▸ Work to complete
Filter the listing below, keeping every line that holds "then".

▸ Given material
------------

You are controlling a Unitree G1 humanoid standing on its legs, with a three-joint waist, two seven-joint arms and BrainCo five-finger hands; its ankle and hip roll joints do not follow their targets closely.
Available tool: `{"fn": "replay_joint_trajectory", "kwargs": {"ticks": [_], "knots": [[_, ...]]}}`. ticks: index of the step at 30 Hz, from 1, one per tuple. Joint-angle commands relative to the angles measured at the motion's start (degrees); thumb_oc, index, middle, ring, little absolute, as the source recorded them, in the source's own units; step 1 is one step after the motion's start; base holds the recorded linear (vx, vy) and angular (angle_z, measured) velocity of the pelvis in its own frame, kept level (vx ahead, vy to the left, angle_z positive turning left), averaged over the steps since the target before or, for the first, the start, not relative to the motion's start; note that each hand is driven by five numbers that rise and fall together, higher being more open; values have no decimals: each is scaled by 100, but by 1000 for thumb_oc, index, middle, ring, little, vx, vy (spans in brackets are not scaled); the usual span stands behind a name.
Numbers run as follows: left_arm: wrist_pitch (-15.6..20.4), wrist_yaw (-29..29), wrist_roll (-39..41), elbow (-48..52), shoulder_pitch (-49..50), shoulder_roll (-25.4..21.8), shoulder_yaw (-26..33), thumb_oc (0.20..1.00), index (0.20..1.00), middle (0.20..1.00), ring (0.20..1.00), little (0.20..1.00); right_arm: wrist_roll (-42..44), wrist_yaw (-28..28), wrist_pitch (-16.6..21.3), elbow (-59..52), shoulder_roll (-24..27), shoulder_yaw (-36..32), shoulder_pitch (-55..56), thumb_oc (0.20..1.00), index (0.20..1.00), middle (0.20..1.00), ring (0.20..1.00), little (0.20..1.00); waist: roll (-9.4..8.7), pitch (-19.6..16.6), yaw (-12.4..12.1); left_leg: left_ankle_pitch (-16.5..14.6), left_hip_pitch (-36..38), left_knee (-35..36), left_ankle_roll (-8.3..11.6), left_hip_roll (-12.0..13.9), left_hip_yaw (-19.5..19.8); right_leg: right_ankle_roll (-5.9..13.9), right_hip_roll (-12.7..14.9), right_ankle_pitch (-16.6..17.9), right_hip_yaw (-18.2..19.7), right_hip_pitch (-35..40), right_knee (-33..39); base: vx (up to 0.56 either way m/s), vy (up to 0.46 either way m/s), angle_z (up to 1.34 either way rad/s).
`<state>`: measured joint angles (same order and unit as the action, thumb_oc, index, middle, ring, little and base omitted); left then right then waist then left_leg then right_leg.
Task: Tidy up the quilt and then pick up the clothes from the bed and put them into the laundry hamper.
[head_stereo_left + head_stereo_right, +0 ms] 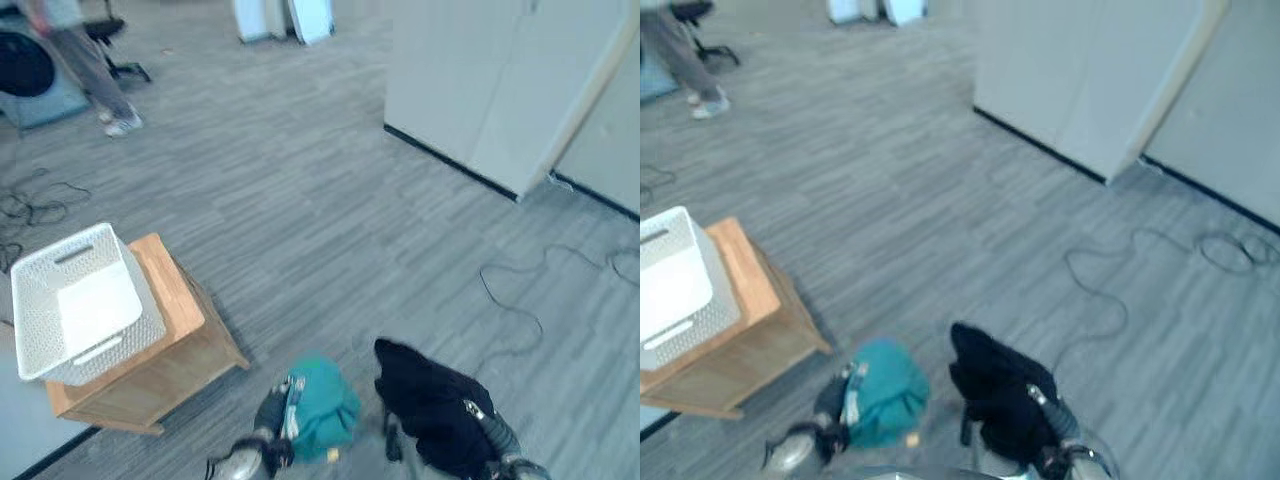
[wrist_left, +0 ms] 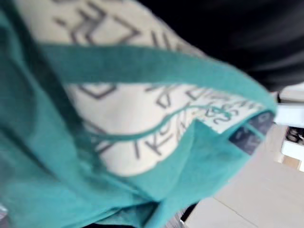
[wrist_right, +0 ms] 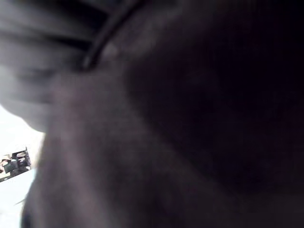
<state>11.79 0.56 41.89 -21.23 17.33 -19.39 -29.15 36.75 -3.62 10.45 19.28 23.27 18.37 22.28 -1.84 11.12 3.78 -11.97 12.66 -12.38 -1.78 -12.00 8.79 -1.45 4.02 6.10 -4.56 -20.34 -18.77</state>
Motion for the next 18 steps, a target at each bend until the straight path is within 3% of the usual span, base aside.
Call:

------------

▸ Result
`<state>`: measured joint angles (same order and unit as the action, thumb_oc, index, middle, ring, little and base omitted); left then right then waist then left_leg then right_leg.
Task: Tidy up the quilt and then pick up the clothes from the bed and put them into the laundry hamper.

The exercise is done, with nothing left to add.